Would you restate all of the entries verbatim, minus any images?

== Segment start ==

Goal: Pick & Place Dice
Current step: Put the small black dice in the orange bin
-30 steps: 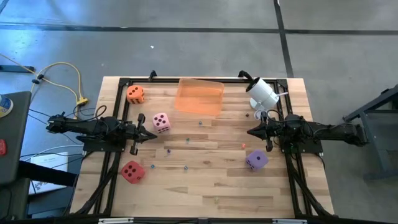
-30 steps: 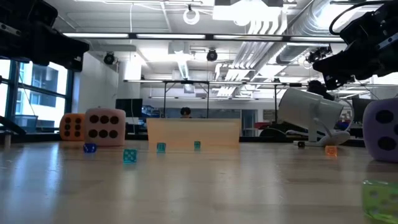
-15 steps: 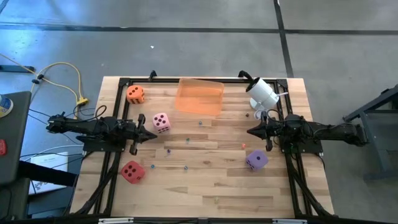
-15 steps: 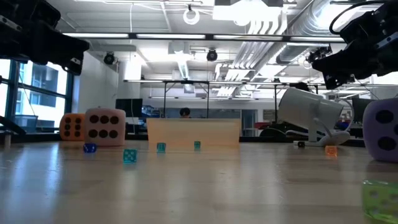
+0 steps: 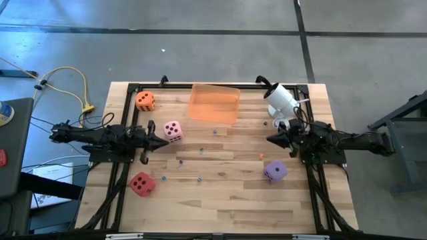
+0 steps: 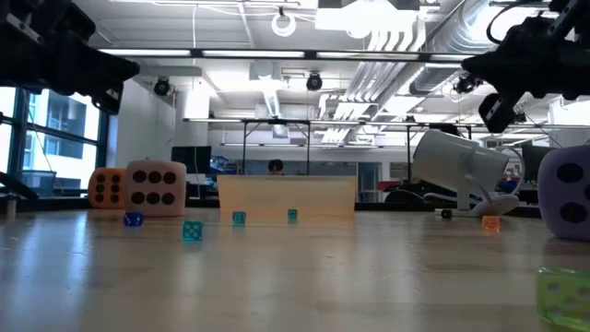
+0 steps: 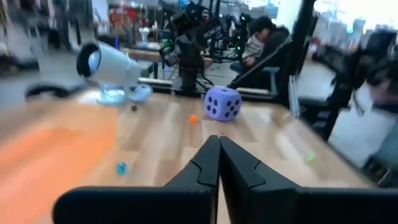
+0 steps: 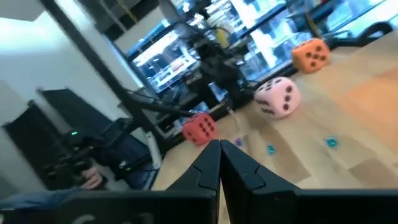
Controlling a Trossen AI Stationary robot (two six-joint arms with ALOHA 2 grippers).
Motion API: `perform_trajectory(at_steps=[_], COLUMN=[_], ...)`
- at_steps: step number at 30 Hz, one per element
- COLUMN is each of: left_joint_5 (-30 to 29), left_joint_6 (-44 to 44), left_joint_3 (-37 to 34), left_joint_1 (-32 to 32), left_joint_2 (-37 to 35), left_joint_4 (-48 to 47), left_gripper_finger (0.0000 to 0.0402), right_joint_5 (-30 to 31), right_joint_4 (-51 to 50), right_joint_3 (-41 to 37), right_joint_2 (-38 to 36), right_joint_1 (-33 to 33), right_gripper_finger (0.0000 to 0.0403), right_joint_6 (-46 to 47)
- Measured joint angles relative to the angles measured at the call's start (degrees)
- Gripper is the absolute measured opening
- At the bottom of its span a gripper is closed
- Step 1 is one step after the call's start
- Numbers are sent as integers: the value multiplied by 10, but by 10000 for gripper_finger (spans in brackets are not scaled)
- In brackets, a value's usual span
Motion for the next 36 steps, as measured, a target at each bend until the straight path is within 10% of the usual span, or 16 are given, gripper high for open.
perform_trajectory(at_steps=[10,17,25,36], left_joint_5=[0,1,28,0], left_joint_6=[-40,-60,-80,-10], left_joint_3=[0,0,0,0], left_joint_1=[-2,-11,-11,-11], left_joint_2=[0,0,0,0], left_joint_4=[15,14,13,20], left_gripper_finger=[1,1,1,1], right_joint_5=[-52,119,333,330], right_joint_4=[100,-132,-469,-533], right_joint_3=[118,301,431,432], right_joint_2=[23,144,323,474], right_joint_1=[34,75,92,27], right_gripper_finger=[1,1,1,52], right_joint_6=[-120,-242,-83,26])
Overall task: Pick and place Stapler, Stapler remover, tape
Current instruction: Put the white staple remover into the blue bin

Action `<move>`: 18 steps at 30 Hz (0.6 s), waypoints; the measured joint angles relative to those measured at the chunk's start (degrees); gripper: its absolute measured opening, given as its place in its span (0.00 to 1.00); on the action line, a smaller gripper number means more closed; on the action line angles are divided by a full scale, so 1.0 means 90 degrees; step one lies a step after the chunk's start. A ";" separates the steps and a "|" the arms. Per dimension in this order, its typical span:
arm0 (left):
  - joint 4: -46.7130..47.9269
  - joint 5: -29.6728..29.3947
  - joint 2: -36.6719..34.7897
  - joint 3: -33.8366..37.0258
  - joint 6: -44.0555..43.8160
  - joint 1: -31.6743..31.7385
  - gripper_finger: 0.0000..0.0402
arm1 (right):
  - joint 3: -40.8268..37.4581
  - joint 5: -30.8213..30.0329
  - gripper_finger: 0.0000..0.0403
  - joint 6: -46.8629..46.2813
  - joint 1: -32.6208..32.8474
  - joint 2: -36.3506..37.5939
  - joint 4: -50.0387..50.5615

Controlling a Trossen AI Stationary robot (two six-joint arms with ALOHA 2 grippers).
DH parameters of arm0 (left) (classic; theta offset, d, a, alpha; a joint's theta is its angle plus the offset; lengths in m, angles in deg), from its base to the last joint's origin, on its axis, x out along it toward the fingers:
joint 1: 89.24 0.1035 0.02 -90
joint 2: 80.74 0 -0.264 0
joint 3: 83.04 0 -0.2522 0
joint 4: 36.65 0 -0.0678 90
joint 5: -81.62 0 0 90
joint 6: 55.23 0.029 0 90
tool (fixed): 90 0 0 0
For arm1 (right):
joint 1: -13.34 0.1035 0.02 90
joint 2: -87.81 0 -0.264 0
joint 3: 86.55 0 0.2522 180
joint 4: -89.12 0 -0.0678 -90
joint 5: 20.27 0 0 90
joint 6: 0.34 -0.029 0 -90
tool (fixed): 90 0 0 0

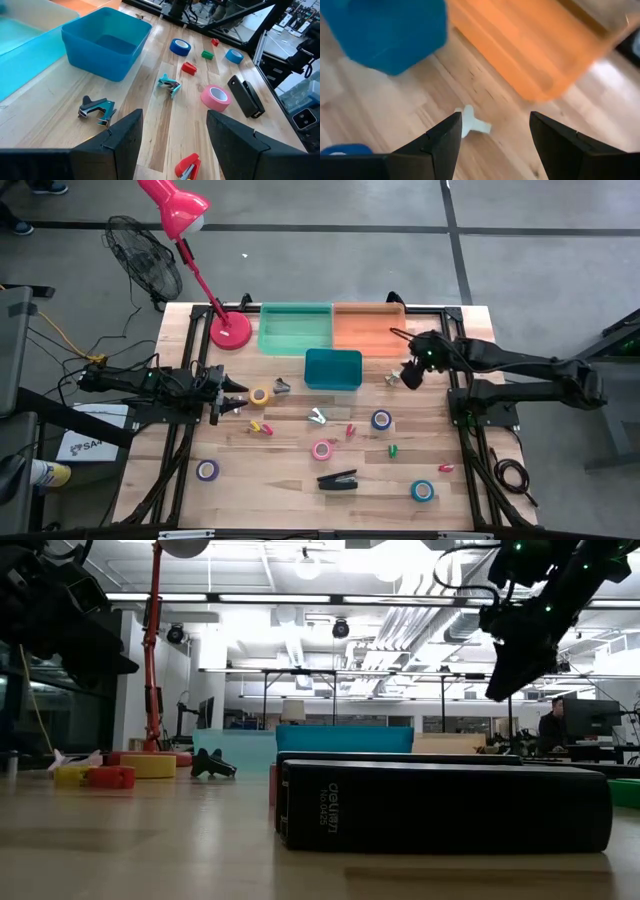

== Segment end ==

— Task response —
Goal: Pick & Place Dice
Current step: Put the small black dice in the orange bin
-30 steps: 
-30 steps: 
-15 steps: 
-15 steps: 
+0 steps: 
+0 steps: 
+0 steps: 
+0 steps: 
Controlling a Trossen AI Stationary robot (two six-joint arms with ALOHA 2 grippers).
Motion API: `perform_trajectory(at_steps=[_], COLUMN=[_], ...)`
- at_steps: step number at 30 Hz, one per element
- COLUMN is each of: left_joint_5 (-30 to 29), left_joint_6 (-44 to 44), left_joint_3 (-37 to 34), left_joint_1 (-32 to 32), left_joint_2 (-37 to 35), left_joint_4 (-48 to 47), left_gripper_finger (0.0000 to 0.0402), right_joint_5 (-30 to 31), right_joint_4 (-51 to 50), right_joint_3 (-41 to 37), right_joint_2 (-38 to 36), right_joint_1 (-33 to 33), right_gripper_finger (0.0000 to 0.0403), right_joint_6 (-46 to 47)
- Measured joint angles relative to the angles measured at the call's start (degrees)
- Gripper is the absolute measured opening
- At the bottom of its span a gripper is closed
- Step 1 is one step after the call's start
- Numbers are sent as integers: the value multiplied by 10, but by 10000 for gripper_finger (spans in brackets are not scaled)
- In brackets, a value's usual span
Motion for the next 36 steps, as measured, a target at each bend until the straight path is within 10% of the usual span, or 16 are given, gripper high for open.
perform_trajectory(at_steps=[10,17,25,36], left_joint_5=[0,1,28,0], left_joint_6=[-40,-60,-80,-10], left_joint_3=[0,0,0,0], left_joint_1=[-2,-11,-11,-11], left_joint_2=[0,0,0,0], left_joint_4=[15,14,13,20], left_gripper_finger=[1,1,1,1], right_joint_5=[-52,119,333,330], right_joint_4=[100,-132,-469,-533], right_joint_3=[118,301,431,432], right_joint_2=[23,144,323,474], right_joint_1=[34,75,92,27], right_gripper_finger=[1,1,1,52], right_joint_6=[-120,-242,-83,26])
Overall task: Pick and place Stapler, Stapler remover, tape
Current instruction: Put the white staple remover into the blue bin

Action `<move>`: 18 steps at 30 Hz (0.6 s), waypoints; the measured joint angles relative to those measured at the chunk's start (degrees); gripper: its absolute measured opening, given as its place in its span (0.00 to 1.00); on the action line, a smaller gripper number means more closed; on the action line angles are divided by a full scale, so 1.0 means 90 degrees; step one lies a step after the chunk's start. A ";" separates the steps and a "|" the arms. Per dimension in this order, its typical span:
arm0 (left):
  - joint 4: -46.7130..47.9269
  - joint 5: -29.6728..29.3947
  - joint 2: -36.6719..34.7897
  - joint 3: -33.8366..37.0258
  - joint 6: -44.0555..43.8160
  - joint 1: -31.6743..31.7385
  - gripper_finger: 0.0000..0.0402
arm1 (right):
  - joint 3: -40.8268..37.4581
  - joint 5: -30.8213..30.0329
  - gripper_finger: 0.0000..0.0403
  - joint 6: -46.8629..46.2813
  - joint 1: -32.6208..32.8474
  - joint 2: -36.3506..37.5939
  - joint 4: -50.0387..50.5615

Controlling a Trossen AI Stationary robot (two six-joint arms with ALOHA 2 grippers).
DH parameters of arm0 (left) (classic; theta offset, d, a, alpha; a joint's theta is its angle plus the offset; lengths in m, angles in deg), from its base to the last joint's origin, on its axis, x out along it toward the fingers:
joint 1: 89.24 0.1035 0.02 -90
joint 2: 80.74 0 -0.264 0
joint 3: 83.04 0 -0.2522 0
joint 4: 36.65 0 -0.0678 90
joint 5: -81.62 0 0 90
joint 6: 55.23 0.029 0 90
tool (fixed): 90 0 0 0
For arm1 (right):
joint 1: -13.34 0.1035 0.02 90
joint 2: -87.81 0 -0.264 0
joint 3: 86.55 0 0.2522 180
joint 4: -89.12 0 -0.0678 -90
joint 5: 20.27 0 0 90
joint 6: 0.34 -0.029 0 -90
tool (fixed): 90 0 0 0

This response is done.